■ **Data to examine**:
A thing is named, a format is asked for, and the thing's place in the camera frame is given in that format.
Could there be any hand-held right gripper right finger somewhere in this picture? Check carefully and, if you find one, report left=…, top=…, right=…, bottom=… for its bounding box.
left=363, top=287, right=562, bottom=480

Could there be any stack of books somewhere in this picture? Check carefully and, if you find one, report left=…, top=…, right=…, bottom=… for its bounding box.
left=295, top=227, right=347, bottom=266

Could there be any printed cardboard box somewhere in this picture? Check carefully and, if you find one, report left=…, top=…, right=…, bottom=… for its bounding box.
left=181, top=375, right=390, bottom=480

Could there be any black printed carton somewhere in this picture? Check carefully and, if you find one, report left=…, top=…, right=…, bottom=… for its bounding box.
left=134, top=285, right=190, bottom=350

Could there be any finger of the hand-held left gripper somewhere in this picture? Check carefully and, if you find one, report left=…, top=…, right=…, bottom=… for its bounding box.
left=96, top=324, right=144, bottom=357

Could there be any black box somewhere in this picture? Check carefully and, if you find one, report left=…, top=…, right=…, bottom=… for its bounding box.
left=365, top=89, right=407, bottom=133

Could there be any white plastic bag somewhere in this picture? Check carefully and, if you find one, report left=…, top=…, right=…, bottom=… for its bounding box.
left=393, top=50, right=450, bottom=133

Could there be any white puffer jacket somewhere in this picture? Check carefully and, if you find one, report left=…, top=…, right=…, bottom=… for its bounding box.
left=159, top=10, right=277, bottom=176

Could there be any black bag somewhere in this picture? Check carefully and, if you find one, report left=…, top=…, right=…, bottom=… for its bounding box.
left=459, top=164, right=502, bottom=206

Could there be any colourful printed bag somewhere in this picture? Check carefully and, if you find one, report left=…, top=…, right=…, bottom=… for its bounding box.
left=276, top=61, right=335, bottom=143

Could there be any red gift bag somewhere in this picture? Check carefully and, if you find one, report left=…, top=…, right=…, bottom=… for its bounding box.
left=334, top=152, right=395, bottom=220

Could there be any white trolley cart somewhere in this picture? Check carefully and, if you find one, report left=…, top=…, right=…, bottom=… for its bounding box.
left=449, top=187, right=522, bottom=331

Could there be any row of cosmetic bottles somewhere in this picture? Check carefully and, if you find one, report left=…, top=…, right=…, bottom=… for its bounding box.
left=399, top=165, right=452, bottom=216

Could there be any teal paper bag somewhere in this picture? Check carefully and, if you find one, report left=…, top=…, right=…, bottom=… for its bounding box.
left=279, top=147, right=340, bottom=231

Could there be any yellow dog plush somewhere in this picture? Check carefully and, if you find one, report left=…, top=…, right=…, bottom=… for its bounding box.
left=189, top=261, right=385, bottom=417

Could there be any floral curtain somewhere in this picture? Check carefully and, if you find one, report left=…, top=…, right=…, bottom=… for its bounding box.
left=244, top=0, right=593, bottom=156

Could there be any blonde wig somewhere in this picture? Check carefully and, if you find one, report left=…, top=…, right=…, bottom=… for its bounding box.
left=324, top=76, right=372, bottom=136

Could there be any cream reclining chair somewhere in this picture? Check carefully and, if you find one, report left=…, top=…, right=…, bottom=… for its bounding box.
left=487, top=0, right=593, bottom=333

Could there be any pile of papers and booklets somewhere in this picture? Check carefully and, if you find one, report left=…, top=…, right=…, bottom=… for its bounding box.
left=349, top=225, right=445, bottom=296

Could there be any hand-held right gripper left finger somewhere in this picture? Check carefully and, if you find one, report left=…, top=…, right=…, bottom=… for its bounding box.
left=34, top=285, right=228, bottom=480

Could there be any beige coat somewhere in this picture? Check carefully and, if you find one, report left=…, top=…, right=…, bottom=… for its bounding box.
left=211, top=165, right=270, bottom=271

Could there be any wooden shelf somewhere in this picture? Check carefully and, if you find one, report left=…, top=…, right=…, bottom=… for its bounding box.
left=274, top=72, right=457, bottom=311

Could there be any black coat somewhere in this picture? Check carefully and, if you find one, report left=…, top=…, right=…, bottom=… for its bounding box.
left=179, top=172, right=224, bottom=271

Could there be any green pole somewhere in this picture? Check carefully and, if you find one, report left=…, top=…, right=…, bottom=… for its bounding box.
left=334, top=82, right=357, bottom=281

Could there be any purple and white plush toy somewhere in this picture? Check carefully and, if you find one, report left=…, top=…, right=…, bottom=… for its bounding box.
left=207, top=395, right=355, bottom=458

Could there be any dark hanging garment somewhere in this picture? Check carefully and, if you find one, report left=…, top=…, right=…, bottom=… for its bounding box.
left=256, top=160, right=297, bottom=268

■ **Work instructions**:
Nothing in the records may change. Print all of them.

■ **Answer for the task**:
A thing is named, a format is asked for, and the thing's place in the camera frame is given in that format.
Could there be any hand-held right gripper right finger somewhere in this picture? Check carefully and, if you find one, report left=…, top=…, right=…, bottom=… for its bounding box.
left=363, top=287, right=562, bottom=480

Could there be any stack of books somewhere in this picture? Check carefully and, if you find one, report left=…, top=…, right=…, bottom=… for its bounding box.
left=295, top=227, right=347, bottom=266

Could there be any printed cardboard box somewhere in this picture? Check carefully and, if you find one, report left=…, top=…, right=…, bottom=… for its bounding box.
left=181, top=375, right=390, bottom=480

Could there be any black printed carton somewhere in this picture? Check carefully and, if you find one, report left=…, top=…, right=…, bottom=… for its bounding box.
left=134, top=285, right=190, bottom=350

Could there be any finger of the hand-held left gripper somewhere in this picture? Check carefully and, if you find one, report left=…, top=…, right=…, bottom=… for its bounding box.
left=96, top=324, right=144, bottom=357

Could there be any black box somewhere in this picture? Check carefully and, if you find one, report left=…, top=…, right=…, bottom=… for its bounding box.
left=365, top=89, right=407, bottom=133

Could there be any white plastic bag somewhere in this picture? Check carefully and, if you find one, report left=…, top=…, right=…, bottom=… for its bounding box.
left=393, top=50, right=450, bottom=133

Could there be any white puffer jacket somewhere in this picture? Check carefully and, if you find one, report left=…, top=…, right=…, bottom=… for its bounding box.
left=159, top=10, right=277, bottom=176

Could there be any black bag somewhere in this picture? Check carefully and, if you find one, report left=…, top=…, right=…, bottom=… for its bounding box.
left=459, top=164, right=502, bottom=206

Could there be any colourful printed bag somewhere in this picture? Check carefully and, if you find one, report left=…, top=…, right=…, bottom=… for its bounding box.
left=276, top=61, right=335, bottom=143

Could there be any red gift bag somewhere in this picture? Check carefully and, if you find one, report left=…, top=…, right=…, bottom=… for its bounding box.
left=334, top=152, right=395, bottom=220

Could there be any white trolley cart somewhere in this picture? Check carefully and, if you find one, report left=…, top=…, right=…, bottom=… for its bounding box.
left=449, top=187, right=522, bottom=331

Could there be any row of cosmetic bottles somewhere in this picture? Check carefully and, if you find one, report left=…, top=…, right=…, bottom=… for its bounding box.
left=399, top=165, right=452, bottom=216

Could there be any teal paper bag somewhere in this picture? Check carefully and, if you find one, report left=…, top=…, right=…, bottom=… for its bounding box.
left=279, top=147, right=340, bottom=231

Could there be any yellow dog plush somewhere in this picture? Check carefully and, if you find one, report left=…, top=…, right=…, bottom=… for its bounding box.
left=189, top=261, right=385, bottom=417

Could there be any floral curtain somewhere in this picture? Check carefully and, if you find one, report left=…, top=…, right=…, bottom=… for its bounding box.
left=244, top=0, right=593, bottom=156

Could there be any blonde wig somewhere in this picture? Check carefully and, if you find one, report left=…, top=…, right=…, bottom=… for its bounding box.
left=324, top=76, right=372, bottom=136

Could there be any cream reclining chair somewhere in this picture? Check carefully and, if you find one, report left=…, top=…, right=…, bottom=… for its bounding box.
left=487, top=0, right=593, bottom=333

Could there be any pile of papers and booklets somewhere in this picture? Check carefully and, if you find one, report left=…, top=…, right=…, bottom=… for its bounding box.
left=349, top=225, right=445, bottom=296

Could there be any hand-held right gripper left finger somewhere in this picture? Check carefully and, if you find one, report left=…, top=…, right=…, bottom=… for its bounding box.
left=34, top=285, right=228, bottom=480

Could there be any beige coat somewhere in this picture? Check carefully and, if you find one, report left=…, top=…, right=…, bottom=… for its bounding box.
left=211, top=165, right=270, bottom=271

Could there be any wooden shelf somewhere in this picture? Check carefully and, if you find one, report left=…, top=…, right=…, bottom=… for its bounding box.
left=274, top=72, right=457, bottom=311

Could there be any black coat somewhere in this picture? Check carefully and, if you find one, report left=…, top=…, right=…, bottom=… for its bounding box.
left=179, top=172, right=224, bottom=271

Could there be any green pole somewhere in this picture? Check carefully and, if you find one, report left=…, top=…, right=…, bottom=… for its bounding box.
left=334, top=82, right=357, bottom=281

Could there be any purple and white plush toy somewhere in this picture? Check carefully and, if you find one, report left=…, top=…, right=…, bottom=… for its bounding box.
left=207, top=395, right=355, bottom=458

Could there be any dark hanging garment somewhere in this picture? Check carefully and, if you find one, report left=…, top=…, right=…, bottom=… for its bounding box.
left=256, top=160, right=297, bottom=268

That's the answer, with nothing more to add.